MATERIAL SUPPLIED:
··········

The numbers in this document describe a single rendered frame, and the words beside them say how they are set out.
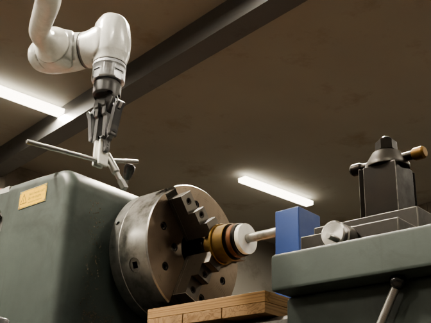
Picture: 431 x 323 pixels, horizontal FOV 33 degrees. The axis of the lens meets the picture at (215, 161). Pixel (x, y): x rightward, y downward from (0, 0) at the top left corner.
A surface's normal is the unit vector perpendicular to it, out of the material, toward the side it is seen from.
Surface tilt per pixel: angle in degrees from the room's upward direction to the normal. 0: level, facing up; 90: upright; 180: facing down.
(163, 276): 90
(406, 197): 90
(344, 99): 180
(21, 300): 90
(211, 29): 90
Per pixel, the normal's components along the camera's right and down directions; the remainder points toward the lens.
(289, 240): -0.66, -0.32
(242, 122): -0.03, 0.92
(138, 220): -0.64, -0.51
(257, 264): 0.66, -0.28
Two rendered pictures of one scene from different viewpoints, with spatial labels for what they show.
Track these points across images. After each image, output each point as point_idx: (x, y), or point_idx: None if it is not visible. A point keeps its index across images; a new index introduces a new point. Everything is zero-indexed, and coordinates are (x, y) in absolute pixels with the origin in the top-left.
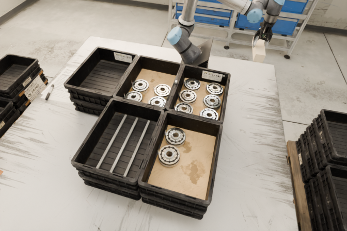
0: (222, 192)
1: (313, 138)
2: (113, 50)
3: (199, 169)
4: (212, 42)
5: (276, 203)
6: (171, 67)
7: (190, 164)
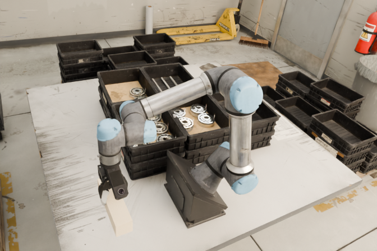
0: (92, 115)
1: None
2: (262, 119)
3: (113, 97)
4: (189, 190)
5: (49, 124)
6: (198, 139)
7: (120, 97)
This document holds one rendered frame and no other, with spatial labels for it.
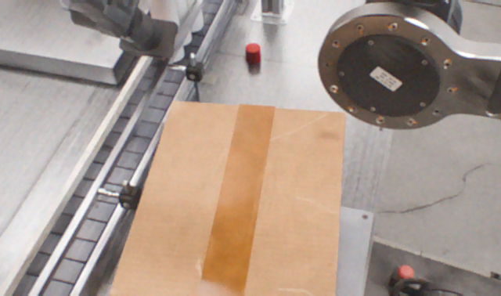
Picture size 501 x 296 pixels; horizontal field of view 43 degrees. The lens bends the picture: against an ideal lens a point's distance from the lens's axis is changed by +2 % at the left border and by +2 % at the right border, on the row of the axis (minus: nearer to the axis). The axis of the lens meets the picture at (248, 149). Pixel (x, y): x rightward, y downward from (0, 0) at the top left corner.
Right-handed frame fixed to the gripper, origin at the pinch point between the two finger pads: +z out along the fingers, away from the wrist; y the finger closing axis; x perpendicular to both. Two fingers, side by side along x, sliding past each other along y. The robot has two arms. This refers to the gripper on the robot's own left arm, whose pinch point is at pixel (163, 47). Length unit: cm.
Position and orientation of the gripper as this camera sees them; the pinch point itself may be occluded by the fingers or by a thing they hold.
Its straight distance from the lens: 126.4
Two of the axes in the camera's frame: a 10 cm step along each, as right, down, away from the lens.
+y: -9.7, -1.7, 1.9
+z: 1.8, 0.7, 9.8
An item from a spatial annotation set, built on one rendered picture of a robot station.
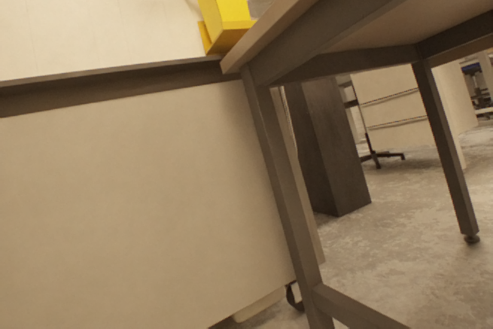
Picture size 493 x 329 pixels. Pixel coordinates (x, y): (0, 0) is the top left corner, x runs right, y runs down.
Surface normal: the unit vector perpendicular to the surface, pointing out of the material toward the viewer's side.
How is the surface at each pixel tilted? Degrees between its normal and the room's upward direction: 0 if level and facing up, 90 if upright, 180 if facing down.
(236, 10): 93
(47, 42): 90
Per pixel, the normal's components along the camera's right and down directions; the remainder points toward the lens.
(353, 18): -0.88, 0.21
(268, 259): 0.40, -0.18
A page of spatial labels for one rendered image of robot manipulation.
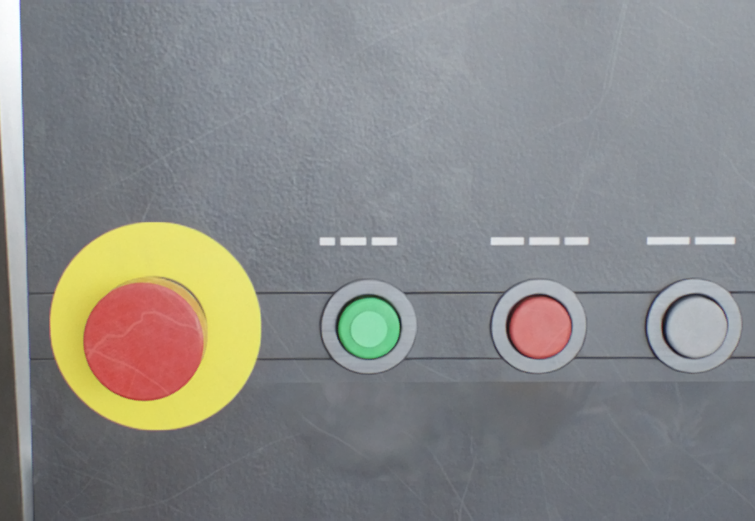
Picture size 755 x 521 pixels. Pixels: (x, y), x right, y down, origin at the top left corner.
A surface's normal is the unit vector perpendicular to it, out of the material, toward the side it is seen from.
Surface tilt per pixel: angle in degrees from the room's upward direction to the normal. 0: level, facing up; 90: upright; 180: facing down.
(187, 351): 90
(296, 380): 90
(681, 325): 90
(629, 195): 90
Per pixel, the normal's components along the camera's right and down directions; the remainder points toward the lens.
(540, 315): 0.01, 0.12
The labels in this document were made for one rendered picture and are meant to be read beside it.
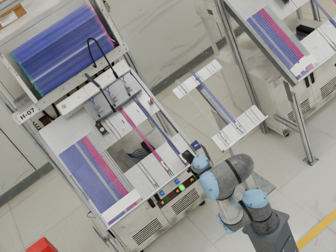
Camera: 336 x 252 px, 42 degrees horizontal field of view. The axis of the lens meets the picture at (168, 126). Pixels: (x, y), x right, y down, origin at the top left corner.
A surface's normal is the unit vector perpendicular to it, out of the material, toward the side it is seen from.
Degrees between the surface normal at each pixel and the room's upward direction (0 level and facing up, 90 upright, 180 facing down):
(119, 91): 43
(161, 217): 90
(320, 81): 90
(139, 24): 90
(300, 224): 0
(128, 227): 90
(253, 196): 7
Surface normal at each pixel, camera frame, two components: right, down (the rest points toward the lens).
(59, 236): -0.38, -0.71
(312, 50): 0.06, -0.23
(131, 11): 0.48, 0.40

··········

REQUIREMENT: Nothing but a number should be given: the count of lines in the entries that contain the word "image".

SOLUTION TO THE EXERCISE: 2